Never had them before. In 350mg test 2nd week going on and i wake up sweating after an hour or two of falling asleep. Sweat on arms and forehead. Is it normal?


----------



## Endomorph84 (Jan 21, 2016)

Lsd said:


> Never had them before. In 350mg test 2nd week going on and i wake up sweating after an hour or two of falling asleep. Sweat on arms and forehead. Is it normal?


 It can happen but not common. Is it just test you're on?


----------



## Lsd (Jul 8, 2019)

Endomorph84 said:


> It can happen but not common. Is it just test you're on?

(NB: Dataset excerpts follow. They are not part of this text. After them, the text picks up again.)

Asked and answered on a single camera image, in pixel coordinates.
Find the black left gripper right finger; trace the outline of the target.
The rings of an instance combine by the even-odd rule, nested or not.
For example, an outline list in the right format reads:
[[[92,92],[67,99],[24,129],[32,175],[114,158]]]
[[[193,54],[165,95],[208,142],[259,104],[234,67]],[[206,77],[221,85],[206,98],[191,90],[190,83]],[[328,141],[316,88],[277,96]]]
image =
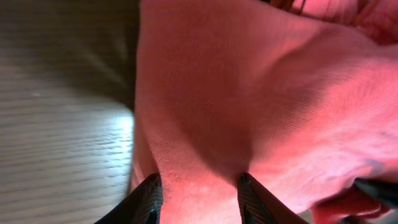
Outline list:
[[[242,224],[308,224],[247,172],[237,190]]]

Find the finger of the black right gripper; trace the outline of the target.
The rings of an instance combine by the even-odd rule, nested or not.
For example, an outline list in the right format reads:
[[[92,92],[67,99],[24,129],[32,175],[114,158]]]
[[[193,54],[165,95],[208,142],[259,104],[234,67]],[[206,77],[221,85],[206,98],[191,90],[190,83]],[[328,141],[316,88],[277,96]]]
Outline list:
[[[355,186],[383,205],[397,209],[397,183],[355,179]]]

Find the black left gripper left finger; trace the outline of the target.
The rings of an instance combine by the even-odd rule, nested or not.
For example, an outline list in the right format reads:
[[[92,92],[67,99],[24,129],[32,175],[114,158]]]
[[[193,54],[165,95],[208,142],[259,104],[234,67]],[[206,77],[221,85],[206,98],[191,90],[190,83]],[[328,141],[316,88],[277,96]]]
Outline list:
[[[151,174],[95,224],[159,224],[162,204],[160,174]]]

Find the orange soccer t-shirt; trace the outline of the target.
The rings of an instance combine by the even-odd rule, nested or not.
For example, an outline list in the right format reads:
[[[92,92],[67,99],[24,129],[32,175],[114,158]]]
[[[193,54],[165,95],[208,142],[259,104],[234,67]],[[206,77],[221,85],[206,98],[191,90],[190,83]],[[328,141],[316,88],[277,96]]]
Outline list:
[[[397,181],[397,2],[143,0],[133,185],[162,223],[240,223],[248,172],[315,223],[389,213]]]

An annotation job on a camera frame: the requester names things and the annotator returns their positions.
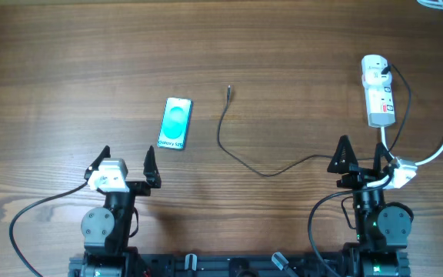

 Yes, just test. Did mix 2 different ones. One is 110mg test e , german remedies. And 250mg either msd or oraganon sustanon.


----------



## Lsd (Jul 8, 2019)

Endomorph84 said:


> It can happen but not common. Is it just test you're on?


 Also , i have been on 750mg yest before and never once got night sweats. It is a tren thing , right?


----------



## Endomorph84 (Jan 21, 2016)

Lsd said:


> it is a tren thing , right?


 predominately mate yea.


----------



## Tonysco (Sep 6, 2019)

Have you changed your diet recently?

When i was trying to add size i had night sweats veryyyy often, at least 3 times a week if not more.

The body is burning through a lot of food, making heat. Some people experience this more than others. I walk about in shorts and a hoodie pretty much every day and feel plenty warm if i have a few meals in me, ever if its icey out. Heatings rarely on in the house.


----------



## Lsd (Jul 8, 2019)

Tonysco said:


> Have you changed your diet recently?
> 
> When i was trying to add size i had night sweats veryyyy often, at least 3 times a week if not more.
> 
> The body is burning through a lot of food, making heat. Some people experience this more than others. I walk about in shorts and a hoodie pretty much every day and feel plenty warm if i have a few meals in me, ever if its icey out. Heatings rarely on in the house.


 Not really, trying to cut down on sugar etc. loosing fat right now


----------



## Tonysco (Sep 6, 2019)

Lsd said:


> Not really, trying to cut down on sugar etc. loosing fat right now


 Are you eating later on at night?

Taking any fat burners?

I dont sweat any extra on test, Dbol seemed to make it worse though.


----------



## Lsd (Jul 8, 2019)

Tonysco said:


> Are you eating later on at night?
> 
> Taking any fat burners?
> 
> I dont sweat any extra on test, Dbol seemed to make it worse though.


 It's gone, happened only on the nights I vaped.


----------



## LethweiUK (Apr 11, 2019)

I'm fine on test only...but Deca!

I had to buy a new mattress...it turned orange from my sweat :lol:


----------



## stone14 (Mar 24, 2005)

I get night sweats on tren, dnp, and nightmares.


----------